## Directions
From the entries that follow, copy exactly the lines beginning at the line holding "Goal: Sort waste" and continuing through the line holding "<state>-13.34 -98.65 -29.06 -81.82".

## Saved entries
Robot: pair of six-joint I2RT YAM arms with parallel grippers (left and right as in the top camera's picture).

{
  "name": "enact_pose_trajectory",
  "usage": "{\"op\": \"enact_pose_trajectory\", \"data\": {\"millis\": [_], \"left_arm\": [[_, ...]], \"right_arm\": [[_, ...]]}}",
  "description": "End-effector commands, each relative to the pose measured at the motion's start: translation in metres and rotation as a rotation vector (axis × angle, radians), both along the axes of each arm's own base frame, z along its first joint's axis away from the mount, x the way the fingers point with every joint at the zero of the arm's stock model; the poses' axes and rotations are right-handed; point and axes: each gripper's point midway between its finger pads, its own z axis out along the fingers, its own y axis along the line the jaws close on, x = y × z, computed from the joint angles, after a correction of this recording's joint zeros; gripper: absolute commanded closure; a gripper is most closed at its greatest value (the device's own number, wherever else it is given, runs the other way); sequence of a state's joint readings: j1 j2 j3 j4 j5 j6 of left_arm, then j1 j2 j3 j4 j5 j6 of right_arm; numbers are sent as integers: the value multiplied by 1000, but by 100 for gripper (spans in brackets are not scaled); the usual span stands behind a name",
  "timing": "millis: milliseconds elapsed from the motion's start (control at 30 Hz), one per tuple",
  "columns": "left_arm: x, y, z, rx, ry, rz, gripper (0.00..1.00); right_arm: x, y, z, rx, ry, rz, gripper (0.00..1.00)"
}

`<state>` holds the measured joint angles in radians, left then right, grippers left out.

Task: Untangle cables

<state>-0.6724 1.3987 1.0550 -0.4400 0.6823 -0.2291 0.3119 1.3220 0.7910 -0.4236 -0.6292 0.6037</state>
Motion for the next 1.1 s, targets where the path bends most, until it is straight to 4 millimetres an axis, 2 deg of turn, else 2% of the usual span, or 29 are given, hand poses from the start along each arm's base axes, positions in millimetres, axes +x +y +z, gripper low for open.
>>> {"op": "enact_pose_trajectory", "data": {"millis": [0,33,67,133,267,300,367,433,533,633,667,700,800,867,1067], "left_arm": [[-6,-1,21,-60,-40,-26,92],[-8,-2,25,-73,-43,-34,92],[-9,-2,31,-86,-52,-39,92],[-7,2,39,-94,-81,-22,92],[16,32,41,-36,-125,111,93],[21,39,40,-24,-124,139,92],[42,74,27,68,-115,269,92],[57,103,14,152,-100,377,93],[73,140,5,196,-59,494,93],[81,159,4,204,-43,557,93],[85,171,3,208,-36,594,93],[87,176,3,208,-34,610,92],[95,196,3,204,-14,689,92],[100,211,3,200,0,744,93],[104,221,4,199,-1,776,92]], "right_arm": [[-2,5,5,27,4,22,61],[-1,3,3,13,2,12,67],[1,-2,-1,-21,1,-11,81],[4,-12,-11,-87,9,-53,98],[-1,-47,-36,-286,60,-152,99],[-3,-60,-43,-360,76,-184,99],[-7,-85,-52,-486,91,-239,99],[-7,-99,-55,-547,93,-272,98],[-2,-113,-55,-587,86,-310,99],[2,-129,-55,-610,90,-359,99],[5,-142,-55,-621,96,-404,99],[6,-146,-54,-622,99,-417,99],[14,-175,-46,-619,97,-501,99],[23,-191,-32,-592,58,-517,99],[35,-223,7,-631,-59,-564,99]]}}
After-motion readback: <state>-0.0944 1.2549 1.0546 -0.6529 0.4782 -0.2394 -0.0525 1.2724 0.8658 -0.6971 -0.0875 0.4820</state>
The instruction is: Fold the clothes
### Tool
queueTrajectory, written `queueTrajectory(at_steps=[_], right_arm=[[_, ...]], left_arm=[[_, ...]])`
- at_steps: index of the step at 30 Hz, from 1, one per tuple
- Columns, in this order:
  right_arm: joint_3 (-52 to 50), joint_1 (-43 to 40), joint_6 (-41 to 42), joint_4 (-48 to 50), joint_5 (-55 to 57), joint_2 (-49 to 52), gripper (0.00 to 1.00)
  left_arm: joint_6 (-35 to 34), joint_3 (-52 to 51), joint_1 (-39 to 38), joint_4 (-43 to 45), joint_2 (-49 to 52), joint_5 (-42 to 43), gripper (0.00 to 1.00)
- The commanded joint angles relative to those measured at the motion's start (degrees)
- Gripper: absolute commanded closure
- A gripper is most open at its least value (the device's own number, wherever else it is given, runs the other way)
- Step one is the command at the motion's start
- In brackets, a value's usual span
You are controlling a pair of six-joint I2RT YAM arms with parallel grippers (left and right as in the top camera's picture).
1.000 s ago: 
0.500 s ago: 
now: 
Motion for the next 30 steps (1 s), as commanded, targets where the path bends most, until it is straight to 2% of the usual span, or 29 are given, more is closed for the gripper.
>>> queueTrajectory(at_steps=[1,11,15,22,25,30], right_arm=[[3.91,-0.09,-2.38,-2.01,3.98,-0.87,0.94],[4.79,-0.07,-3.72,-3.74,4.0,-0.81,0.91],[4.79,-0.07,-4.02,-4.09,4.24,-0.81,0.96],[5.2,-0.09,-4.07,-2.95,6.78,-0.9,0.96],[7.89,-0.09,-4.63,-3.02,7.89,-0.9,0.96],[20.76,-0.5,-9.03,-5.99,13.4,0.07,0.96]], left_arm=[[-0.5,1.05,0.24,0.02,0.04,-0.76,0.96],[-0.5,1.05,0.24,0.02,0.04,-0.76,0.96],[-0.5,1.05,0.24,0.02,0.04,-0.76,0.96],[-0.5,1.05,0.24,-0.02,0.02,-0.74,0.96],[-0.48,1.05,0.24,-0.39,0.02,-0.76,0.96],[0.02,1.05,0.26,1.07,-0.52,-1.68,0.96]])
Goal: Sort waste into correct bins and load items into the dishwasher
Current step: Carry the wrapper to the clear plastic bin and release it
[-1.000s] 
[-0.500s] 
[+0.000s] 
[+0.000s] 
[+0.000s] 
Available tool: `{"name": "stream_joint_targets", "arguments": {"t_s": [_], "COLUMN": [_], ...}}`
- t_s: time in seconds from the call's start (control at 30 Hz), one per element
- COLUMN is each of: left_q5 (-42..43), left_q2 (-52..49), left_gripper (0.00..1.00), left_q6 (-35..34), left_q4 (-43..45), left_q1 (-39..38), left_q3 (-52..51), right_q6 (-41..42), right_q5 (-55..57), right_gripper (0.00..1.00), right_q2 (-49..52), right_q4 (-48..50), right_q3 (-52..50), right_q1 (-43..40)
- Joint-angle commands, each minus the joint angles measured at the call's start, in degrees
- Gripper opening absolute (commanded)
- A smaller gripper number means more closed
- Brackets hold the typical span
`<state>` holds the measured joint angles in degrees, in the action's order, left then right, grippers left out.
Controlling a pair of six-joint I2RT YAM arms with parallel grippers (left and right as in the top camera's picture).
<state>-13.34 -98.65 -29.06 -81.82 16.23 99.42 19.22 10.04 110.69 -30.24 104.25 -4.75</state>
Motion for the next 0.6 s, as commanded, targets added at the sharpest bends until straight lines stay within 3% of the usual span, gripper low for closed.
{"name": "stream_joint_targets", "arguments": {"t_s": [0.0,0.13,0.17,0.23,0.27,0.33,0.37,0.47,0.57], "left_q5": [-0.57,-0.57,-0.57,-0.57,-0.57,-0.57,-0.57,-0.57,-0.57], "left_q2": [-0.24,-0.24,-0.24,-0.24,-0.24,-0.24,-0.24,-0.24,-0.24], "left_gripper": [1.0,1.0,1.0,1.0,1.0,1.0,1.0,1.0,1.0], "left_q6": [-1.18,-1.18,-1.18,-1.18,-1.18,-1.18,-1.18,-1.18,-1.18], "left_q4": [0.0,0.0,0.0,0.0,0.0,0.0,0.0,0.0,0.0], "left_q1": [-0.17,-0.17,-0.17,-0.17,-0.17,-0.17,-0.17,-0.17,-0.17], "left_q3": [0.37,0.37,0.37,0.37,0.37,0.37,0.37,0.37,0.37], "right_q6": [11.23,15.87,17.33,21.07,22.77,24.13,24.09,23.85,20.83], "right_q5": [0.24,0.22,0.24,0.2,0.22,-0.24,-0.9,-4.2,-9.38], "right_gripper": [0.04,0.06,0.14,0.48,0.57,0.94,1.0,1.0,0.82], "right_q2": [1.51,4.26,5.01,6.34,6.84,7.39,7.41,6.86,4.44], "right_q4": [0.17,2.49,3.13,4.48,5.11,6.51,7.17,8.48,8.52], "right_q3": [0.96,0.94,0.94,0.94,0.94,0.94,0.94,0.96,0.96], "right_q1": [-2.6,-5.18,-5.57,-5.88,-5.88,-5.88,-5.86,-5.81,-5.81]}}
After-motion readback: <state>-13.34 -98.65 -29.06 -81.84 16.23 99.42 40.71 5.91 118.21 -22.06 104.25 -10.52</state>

## Answer box
Goal: Sort waste into correct bins and load items into the dishwasher
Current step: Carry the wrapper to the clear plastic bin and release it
[-1.000s] 
[-0.500s] 
[+0.000s] 
[+0.000s] 
[+0.000s] 
Available tool: `{"name": "stream_joint_targets", "arguments": {"t_s": [_], "COLUMN": [_], ...}}`
- t_s: time in seconds from the call's start (control at 30 Hz), one per element
- COLUMN is each of: left_q5 (-42..43), left_q2 (-52..49), left_gripper (0.00..1.00), left_q6 (-35..34), left_q4 (-43..45), left_q1 (-39..38), left_q3 (-52..51), right_q6 (-41..42), right_q5 (-55..57), right_gripper (0.00..1.00), right_q2 (-49..52), right_q4 (-48..50), right_q3 (-52..50), right_q1 (-43..40)
- Joint-angle commands, each minus the joint angles measured at the call's start, in degrees
- Gripper opening absolute (commanded)
- A smaller gripper number means more closed
- Brackets hold the typical span
`<state>` holds the measured joint angles in degrees, in the action's order, left then right, grippers left out.
Controlling a pair of six-joint I2RT YAM arms with parallel grippers (left and right as in the top camera's picture).
<state>-13.34 -98.65 -29.06 -81.82 16.23 99.42 19.22 10.04 110.69 -30.24 104.25 -4.75</state>

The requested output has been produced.